Back to my journey across Russia, I’m really glad I chose this plane, whatever it is. I just went through the list and chose the one with the highest speed that wasn’t an airliner. I’ve found the ideal altitude to be around 2000 feet. That’s high enough that I get a bird’s eye view of everything and get to enjoy the scenery, and low enough that I can see details of the towns and cities beneath me. The speed can be a little high for when I’m passing cities, but if I was going any slower than 250 mph, I think I’d get impatient and be tempted by time compression. At 250, I haven’t been tempted even once yet. There’s always something interesting to see.

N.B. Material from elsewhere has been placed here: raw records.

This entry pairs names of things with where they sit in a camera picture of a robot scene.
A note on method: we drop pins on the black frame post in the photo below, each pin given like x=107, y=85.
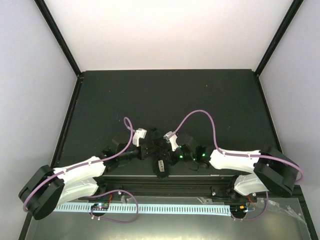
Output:
x=50, y=21
x=281, y=30

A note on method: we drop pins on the right small circuit board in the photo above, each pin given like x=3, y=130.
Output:
x=240, y=208

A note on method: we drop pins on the white slotted cable duct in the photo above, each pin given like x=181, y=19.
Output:
x=142, y=208

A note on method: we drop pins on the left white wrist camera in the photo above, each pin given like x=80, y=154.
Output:
x=140, y=133

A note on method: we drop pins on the left black frame post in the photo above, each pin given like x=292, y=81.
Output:
x=50, y=21

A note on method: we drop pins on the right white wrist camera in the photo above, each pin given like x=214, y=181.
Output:
x=171, y=138

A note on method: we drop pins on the left small circuit board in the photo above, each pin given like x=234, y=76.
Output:
x=100, y=206

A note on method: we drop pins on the small circuit board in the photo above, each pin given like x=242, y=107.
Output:
x=100, y=206
x=240, y=208

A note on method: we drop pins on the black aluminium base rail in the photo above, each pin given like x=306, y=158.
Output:
x=216, y=187

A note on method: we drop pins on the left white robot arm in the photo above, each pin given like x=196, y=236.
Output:
x=50, y=187

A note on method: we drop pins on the black sneaker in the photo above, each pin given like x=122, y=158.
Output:
x=159, y=152

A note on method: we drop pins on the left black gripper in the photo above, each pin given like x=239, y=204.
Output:
x=143, y=153

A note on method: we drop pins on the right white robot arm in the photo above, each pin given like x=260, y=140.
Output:
x=257, y=171

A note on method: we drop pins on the right black frame post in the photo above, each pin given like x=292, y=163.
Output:
x=281, y=30

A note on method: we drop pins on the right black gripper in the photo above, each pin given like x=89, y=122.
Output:
x=171, y=159

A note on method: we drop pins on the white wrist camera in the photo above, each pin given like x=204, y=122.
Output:
x=171, y=138
x=140, y=133

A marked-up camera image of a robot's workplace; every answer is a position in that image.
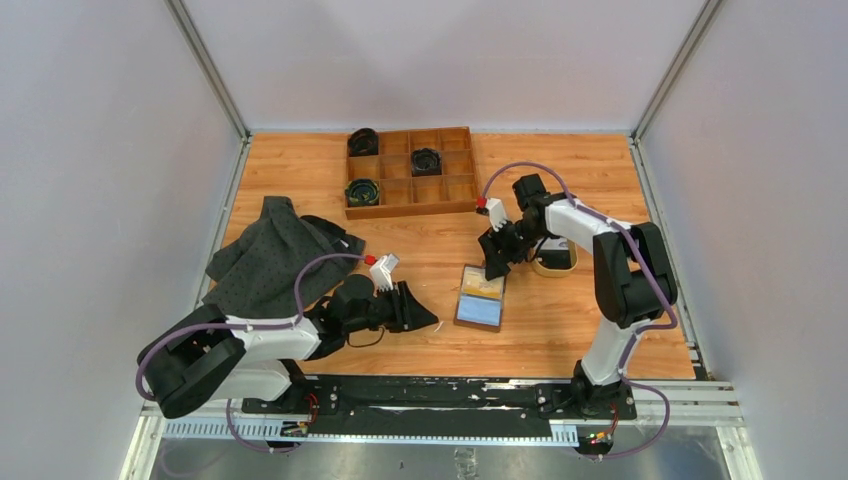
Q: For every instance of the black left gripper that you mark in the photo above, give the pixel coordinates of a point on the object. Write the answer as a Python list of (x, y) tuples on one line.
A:
[(407, 313)]

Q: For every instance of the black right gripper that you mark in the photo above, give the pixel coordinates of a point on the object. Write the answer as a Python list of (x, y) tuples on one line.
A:
[(492, 243)]

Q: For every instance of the brown leather card holder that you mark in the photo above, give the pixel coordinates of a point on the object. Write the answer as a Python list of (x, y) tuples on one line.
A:
[(479, 313)]

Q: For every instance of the yellow oval card tray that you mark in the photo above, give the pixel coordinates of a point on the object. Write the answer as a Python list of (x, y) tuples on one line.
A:
[(554, 258)]

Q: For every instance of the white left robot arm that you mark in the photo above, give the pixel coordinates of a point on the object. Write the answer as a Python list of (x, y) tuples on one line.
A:
[(213, 356)]

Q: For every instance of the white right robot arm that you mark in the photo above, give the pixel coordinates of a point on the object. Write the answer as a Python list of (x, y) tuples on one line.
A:
[(634, 283)]

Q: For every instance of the wooden compartment tray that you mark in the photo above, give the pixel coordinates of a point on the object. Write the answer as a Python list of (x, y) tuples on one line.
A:
[(400, 173)]

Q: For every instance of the black coiled belt middle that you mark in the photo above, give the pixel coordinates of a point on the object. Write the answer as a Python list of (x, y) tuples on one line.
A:
[(425, 162)]

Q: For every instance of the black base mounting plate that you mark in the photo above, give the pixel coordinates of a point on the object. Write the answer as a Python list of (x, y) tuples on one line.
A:
[(440, 407)]

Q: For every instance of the black-green coiled belt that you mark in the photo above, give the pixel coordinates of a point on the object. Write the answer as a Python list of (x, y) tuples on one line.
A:
[(362, 192)]

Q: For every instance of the dark grey dotted cloth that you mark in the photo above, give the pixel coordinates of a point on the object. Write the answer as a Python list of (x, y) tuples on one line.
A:
[(254, 276)]

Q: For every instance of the black coiled belt top-left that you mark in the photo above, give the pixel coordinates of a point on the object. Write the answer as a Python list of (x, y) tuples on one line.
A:
[(363, 142)]

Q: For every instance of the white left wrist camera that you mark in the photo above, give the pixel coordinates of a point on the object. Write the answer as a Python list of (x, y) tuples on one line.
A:
[(381, 272)]

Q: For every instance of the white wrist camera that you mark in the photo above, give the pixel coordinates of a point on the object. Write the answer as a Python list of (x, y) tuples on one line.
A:
[(381, 272), (494, 210)]

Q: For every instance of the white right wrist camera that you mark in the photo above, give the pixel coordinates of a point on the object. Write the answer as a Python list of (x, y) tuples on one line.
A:
[(494, 210)]

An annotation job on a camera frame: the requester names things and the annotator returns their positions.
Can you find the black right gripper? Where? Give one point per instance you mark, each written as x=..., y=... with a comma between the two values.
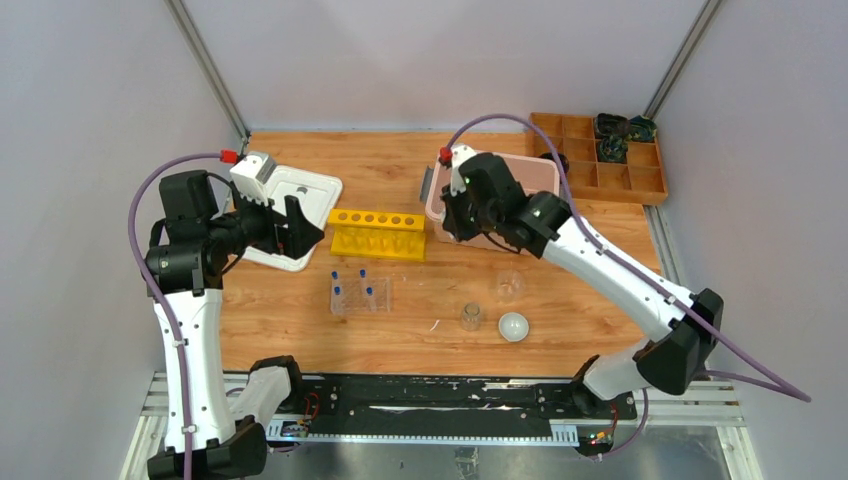
x=453, y=222

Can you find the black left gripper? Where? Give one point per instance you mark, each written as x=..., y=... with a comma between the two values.
x=284, y=228

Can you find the yellow test tube rack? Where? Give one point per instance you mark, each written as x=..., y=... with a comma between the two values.
x=379, y=235

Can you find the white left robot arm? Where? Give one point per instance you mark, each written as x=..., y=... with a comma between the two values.
x=207, y=436

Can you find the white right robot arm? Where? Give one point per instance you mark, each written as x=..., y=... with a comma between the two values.
x=677, y=324

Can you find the white plastic box lid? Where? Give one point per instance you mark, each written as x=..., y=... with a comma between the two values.
x=318, y=195

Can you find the pink plastic storage bin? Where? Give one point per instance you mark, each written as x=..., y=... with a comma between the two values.
x=530, y=172

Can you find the black round object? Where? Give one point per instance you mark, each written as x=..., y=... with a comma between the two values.
x=559, y=160

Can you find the clear glass beaker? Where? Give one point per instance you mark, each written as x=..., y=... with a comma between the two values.
x=509, y=286

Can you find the clear well plate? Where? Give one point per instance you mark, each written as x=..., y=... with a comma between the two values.
x=354, y=297

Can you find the small glass jar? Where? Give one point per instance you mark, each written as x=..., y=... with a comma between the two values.
x=471, y=317

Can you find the white ceramic dish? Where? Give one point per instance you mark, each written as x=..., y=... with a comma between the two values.
x=513, y=327

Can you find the wooden compartment organizer tray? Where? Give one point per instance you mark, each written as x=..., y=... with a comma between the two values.
x=639, y=178

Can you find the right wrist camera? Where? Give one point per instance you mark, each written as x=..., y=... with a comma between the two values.
x=452, y=158

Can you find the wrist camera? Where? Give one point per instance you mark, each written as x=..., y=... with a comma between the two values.
x=452, y=158
x=250, y=174

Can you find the grey bin handle clip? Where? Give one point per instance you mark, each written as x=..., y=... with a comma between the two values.
x=426, y=184

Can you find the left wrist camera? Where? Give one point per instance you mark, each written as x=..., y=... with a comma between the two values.
x=250, y=174

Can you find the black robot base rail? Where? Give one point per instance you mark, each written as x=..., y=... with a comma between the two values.
x=447, y=410

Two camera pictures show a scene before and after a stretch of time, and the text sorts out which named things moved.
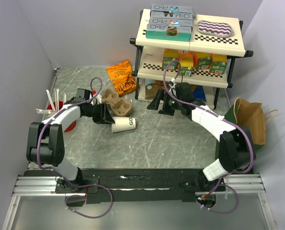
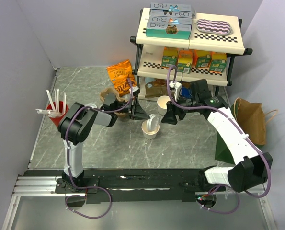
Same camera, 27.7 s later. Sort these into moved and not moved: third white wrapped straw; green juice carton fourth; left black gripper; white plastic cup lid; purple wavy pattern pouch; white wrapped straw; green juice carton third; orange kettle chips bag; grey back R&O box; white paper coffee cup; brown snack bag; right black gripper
Moved: left black gripper; white paper coffee cup; white plastic cup lid; right black gripper
Not moved: grey back R&O box; purple wavy pattern pouch; white wrapped straw; orange kettle chips bag; green juice carton fourth; third white wrapped straw; brown snack bag; green juice carton third

One theory I’ve conjured out of thin air, just purely based on observation of this railroad across Russia is that Russian engineers, when they built this railroad, really didn’t want to build bridges. I’ve cross a total of one bridge so far on this journey from Moscow past Strizhi. Every time my journey East brings me to a river, like Volga river, which is huge at certain points, the railroad goes around, never over the river. It’s like they knew the river was going to turn north further up ahead anyway, so why build bridges when you didn’t have to? Just turn the railroad directly south sometimes, and go around the river.
Of course, you can see the exceptions to that statement in that screenshot. When they cross the little tiny rivers, sure, they build little tiny bridges to cross over those. Probably much easier to build than crossing the Volga.